"So your brother's bound and gagged
And they've chained him to a chair
Won't you please come to Chicago
Just to sing
In a land that's known as Freedom
How can such a thing be fair..."

~ Graham Nash - Chicago Songs For Beginners 1971

(1919 -1995)

The Life and Times of William Moses Kunstler  ( excerpt )
Interview by Dennis Bernstein & Julie Light  October, 1995 - Z Magazine


Why don't we start going through some of these amazing cases that you were a part of. Let's talk about the Chicago trials. Was it true in fact that Bobby Seale was bound and gagged at one point? Tell us about what was going on there.

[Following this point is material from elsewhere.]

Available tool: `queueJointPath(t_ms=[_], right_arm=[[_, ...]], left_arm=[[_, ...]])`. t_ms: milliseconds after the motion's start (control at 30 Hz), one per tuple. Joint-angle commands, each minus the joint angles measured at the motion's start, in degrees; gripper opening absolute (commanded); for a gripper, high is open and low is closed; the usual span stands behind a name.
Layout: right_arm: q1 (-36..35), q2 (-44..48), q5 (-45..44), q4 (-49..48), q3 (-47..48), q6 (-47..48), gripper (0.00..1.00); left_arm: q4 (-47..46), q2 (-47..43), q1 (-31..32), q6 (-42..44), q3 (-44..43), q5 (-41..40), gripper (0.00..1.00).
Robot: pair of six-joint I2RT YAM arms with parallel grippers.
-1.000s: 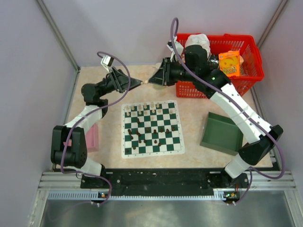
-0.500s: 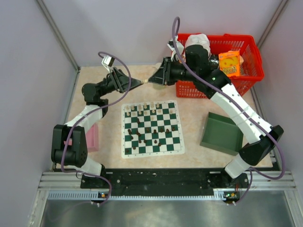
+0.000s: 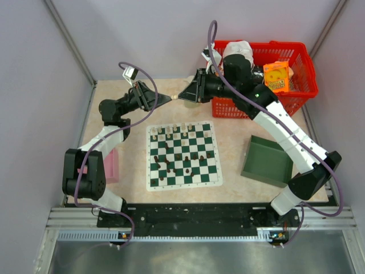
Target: Set up the chess pieces on the board
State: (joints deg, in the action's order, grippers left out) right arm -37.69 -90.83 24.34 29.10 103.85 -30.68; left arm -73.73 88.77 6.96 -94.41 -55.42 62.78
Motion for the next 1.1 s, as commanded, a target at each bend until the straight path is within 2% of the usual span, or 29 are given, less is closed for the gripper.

Well, the trial went on for six months. The government had assembled a typical platoon of new left figures. They had people from Students for a Democratic Society (SDS), they had the yippies, Jerry and Abbie; they had old line radical pacifists like Dave Dellinger, and then they had a black man, Bobby Seale, then chair of the Black Panther Party for Self Defense, and Bobby was not permitted to have his own lawyer, Charles Garry. The judge would not delay the trial two weeks so Charlie could recover from a gall bladder operation. So Bobby would get up in front of the jury every time cross examination came and say "I have no lawyer and they'd wouldn't delay the trial, I must do this myself, I'll cross examine this witness." Then the judge would say "No, Mr. Kunstler is your lawyer, I appointed him," and Bobby would say "No, he's not my lawyer, Charles Garry's my lawyer." Finally in October the trial started, if my memory is correct, 25 years ago on the 23rd of September. October 30 the judge lost his cool and told the marshalls to take Bobby Seale out of the courtroom and do whatever was necessary. A half hour later the side door of the courtroom opened and four marshalls came in with a chair in their arms holding him up in the air, and there was Bobby chained to the chair and bound and gagged. It was a sight that I never expected to see in an American courtroom. The symbolism of a black leader bound and gagged in a courtroom was too much for anyone to bear; it skewered the whole case, and we knew that we could not lose at that point.